__REQUIREMENT__. In the data below, work out how many lines include the string "trace". Only the number should be given.

__EXERCISE INPUTS__.
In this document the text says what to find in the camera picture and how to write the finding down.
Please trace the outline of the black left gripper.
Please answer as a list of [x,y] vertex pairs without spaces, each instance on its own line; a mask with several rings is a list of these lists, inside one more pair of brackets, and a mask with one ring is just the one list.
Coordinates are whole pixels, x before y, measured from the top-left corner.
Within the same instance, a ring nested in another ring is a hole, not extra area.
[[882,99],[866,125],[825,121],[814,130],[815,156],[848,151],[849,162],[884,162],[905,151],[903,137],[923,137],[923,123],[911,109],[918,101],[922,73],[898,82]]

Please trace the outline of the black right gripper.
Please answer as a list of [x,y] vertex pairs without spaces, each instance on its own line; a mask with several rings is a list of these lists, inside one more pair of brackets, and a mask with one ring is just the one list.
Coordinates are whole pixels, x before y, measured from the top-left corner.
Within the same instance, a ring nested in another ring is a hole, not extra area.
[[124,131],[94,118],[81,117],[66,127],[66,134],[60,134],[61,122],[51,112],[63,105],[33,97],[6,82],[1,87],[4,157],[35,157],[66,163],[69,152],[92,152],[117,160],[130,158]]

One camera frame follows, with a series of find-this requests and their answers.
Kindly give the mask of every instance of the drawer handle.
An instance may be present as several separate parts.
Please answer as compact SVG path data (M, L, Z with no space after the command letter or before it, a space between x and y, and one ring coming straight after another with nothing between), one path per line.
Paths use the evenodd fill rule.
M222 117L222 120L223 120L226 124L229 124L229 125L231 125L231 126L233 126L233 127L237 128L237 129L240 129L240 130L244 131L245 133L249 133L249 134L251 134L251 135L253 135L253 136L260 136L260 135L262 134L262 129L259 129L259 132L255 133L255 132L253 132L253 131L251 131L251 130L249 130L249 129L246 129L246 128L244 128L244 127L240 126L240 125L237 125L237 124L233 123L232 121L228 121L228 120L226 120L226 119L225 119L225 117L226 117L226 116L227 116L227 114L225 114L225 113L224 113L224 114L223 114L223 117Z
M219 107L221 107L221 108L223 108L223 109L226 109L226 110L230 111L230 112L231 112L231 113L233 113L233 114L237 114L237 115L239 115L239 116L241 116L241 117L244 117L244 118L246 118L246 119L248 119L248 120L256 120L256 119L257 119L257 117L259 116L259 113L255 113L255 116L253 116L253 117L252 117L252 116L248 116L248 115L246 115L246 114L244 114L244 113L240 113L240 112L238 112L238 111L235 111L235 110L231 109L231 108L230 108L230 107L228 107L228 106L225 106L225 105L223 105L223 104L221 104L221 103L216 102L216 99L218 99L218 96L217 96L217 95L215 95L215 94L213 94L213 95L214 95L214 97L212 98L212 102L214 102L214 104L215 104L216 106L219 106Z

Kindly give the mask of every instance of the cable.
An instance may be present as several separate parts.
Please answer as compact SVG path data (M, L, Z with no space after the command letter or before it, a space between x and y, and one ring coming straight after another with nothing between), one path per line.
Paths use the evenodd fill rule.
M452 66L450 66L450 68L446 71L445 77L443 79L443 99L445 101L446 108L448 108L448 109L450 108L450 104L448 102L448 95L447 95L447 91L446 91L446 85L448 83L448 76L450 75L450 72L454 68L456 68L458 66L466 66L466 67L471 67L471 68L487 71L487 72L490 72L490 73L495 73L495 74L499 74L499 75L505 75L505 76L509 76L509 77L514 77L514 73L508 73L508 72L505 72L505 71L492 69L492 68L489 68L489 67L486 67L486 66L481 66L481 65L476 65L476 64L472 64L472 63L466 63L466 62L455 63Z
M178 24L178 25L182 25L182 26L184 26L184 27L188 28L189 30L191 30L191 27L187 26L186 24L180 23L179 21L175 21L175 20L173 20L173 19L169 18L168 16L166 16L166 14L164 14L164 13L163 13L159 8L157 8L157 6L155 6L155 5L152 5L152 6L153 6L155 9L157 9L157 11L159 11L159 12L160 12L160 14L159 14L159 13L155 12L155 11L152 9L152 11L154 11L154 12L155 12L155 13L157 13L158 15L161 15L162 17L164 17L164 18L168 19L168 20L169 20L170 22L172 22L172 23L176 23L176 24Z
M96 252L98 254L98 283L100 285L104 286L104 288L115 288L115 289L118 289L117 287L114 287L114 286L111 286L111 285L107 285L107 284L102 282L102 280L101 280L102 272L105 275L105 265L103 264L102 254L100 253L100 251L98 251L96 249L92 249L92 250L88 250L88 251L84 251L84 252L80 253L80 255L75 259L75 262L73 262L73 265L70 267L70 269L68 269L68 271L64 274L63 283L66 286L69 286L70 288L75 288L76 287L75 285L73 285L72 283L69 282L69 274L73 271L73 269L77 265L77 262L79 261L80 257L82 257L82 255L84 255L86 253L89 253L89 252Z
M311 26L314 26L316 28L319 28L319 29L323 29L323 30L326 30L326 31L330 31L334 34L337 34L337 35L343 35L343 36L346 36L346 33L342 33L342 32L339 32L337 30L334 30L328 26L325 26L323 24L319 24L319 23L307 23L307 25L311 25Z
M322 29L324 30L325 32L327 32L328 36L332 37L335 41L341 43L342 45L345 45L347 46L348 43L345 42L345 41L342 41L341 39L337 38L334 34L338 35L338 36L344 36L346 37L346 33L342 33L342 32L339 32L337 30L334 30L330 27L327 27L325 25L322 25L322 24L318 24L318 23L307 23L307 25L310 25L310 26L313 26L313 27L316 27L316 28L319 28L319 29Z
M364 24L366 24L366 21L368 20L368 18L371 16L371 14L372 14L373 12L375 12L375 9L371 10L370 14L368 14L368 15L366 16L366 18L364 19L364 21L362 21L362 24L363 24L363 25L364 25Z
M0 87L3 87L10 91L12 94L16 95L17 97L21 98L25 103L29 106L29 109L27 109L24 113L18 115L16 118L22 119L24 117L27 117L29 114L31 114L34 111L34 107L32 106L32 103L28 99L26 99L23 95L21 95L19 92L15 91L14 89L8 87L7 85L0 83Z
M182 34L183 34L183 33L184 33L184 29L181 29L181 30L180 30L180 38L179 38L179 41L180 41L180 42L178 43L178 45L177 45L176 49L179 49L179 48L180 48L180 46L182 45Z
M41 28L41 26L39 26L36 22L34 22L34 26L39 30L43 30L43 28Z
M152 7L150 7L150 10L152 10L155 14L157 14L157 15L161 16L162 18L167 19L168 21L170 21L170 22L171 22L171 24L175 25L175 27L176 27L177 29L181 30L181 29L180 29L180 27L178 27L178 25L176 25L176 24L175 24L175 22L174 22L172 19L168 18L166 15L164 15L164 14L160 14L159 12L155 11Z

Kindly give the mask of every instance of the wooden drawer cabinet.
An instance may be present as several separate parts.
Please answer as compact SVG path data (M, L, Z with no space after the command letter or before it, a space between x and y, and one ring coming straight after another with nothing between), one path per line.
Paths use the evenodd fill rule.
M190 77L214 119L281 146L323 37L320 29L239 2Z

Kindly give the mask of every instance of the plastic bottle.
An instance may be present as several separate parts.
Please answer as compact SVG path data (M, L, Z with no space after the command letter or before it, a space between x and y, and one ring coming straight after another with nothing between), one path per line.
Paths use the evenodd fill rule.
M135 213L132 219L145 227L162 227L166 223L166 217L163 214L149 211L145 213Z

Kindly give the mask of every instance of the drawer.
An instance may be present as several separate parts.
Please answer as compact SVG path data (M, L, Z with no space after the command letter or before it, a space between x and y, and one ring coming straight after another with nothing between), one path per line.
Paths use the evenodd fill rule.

__OUTPUT FOR THIS EXERCISE__. 2